Oregon State UniversitySpecial Collections & Archives Research Center

“The Military Power and the Larger Complex,” Dr. John Kenneth Galbraith

Fifth Annual Ava Helen Pauling Memorial Lecture for World Peace

October 14, 1986

Speaker Biography

John Kenneth Galbraith
John Kenneth Galbraith (Harvard University)

“The Military Power and the Larger Complex”  Watch Video

An economist, author, Ivy League professor, and government official, John Kenneth Galbraith (1908-2006) was an important figure in the debate over U.S. economic policy and foreign relations throughout much of the twentieth century.

Born in Canada, Galbraith received a master's degree in science and a Ph. D. in Agricultural Economics from the University of California, Berkeley. He became a United States citizen in 1937, and studied that same year at Cambridge under the famous British economist, John Maynard Keyes. Galbraith went on to teach at both Harvard and Princeton.

As Deputy Administrator of the Office of Price Administration during World War II, he was largely responsible for organizing the wartime system of price control.

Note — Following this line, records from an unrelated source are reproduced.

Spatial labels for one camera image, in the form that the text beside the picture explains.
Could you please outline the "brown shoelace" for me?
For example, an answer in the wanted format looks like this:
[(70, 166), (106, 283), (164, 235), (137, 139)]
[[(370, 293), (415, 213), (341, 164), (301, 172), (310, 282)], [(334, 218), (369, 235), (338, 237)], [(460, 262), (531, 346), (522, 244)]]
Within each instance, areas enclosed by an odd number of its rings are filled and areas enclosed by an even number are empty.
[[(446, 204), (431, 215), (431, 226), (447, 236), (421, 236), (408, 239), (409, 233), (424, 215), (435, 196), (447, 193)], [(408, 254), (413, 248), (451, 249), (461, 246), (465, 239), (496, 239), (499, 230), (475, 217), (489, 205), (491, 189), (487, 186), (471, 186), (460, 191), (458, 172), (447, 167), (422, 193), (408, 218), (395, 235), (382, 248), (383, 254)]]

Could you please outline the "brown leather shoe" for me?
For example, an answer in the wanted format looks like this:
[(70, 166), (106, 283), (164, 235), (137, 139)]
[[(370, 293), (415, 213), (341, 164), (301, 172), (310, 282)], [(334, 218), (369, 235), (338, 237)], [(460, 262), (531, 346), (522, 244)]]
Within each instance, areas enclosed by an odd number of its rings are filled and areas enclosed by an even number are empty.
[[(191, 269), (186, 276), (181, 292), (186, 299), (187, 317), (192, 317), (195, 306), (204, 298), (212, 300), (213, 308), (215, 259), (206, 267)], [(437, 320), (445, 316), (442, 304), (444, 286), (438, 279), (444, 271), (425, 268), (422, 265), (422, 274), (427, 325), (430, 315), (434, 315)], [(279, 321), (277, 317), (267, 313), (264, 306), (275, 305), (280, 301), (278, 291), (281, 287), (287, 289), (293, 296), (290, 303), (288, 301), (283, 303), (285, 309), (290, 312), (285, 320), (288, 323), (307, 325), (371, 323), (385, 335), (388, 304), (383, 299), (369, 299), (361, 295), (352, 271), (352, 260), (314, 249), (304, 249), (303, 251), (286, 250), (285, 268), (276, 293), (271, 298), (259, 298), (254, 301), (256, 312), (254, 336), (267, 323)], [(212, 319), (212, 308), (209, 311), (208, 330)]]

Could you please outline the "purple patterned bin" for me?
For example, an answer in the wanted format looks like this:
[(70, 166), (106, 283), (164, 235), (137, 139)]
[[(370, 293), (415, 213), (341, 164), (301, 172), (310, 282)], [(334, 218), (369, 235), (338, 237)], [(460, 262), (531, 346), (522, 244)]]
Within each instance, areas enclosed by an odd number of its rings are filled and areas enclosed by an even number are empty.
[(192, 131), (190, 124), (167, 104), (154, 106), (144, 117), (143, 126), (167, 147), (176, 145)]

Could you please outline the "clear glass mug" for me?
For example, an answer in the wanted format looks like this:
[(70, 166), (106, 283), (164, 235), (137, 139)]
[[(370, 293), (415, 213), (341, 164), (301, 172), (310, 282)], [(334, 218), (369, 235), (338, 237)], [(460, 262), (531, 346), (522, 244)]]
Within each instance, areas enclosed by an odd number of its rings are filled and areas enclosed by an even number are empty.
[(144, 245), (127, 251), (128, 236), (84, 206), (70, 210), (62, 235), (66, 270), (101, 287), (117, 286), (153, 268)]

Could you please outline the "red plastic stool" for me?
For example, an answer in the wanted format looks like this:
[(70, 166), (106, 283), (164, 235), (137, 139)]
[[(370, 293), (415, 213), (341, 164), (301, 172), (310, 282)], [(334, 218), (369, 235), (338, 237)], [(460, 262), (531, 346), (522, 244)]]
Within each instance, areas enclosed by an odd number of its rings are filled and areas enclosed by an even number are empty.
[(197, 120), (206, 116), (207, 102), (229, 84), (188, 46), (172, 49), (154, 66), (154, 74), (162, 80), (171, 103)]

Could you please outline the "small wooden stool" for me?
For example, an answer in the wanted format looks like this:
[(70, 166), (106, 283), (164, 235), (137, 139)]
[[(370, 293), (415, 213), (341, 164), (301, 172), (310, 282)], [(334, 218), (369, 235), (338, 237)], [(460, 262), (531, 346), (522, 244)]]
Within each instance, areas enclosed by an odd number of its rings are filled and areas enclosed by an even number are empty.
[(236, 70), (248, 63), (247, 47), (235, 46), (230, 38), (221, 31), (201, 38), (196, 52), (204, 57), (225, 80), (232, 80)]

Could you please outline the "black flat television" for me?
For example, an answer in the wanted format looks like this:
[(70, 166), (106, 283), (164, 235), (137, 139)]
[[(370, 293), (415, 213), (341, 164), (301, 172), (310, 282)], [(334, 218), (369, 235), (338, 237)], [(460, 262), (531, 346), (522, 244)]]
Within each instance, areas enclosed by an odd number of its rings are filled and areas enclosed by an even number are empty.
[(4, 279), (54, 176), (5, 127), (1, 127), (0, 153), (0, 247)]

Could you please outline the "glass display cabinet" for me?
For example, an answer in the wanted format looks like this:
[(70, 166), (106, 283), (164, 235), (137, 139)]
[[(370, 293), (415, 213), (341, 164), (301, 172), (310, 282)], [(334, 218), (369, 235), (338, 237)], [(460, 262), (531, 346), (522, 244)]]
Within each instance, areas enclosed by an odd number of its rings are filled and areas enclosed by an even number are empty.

Galbraith was later a director of the U.S. Strategic Bombing Survey, which investigated the effects of the air attacks on Germany and Japan during World War II. He was an early supporter of John F. Kennedy, and served as the U.S. Ambassador to India during Kennedy's presidency.

A former editor of Fortune magazine, Galbraith was also an accomplished author. He published several best-selling books on economics, including The Affluent Society, which criticized the lack of social infrastructure in the United States. Galbraith also wrote numerous essays and novels, as well as two memoirs. In 1984 he was elected President of the American Academy and Institute of Arts and Letters.

For his diplomatic and scholarly contributions around the world, Galbraith twice received the Presidential Medal of Freedom (in 1946 from Harry Truman and in 2000 from Bill Clinton), as well as highly prestigious national honors of merit from the Canadian and Indian governments. Galbraith continued to write and lecture before dying of natural causes on April 29, 2006, aged 97.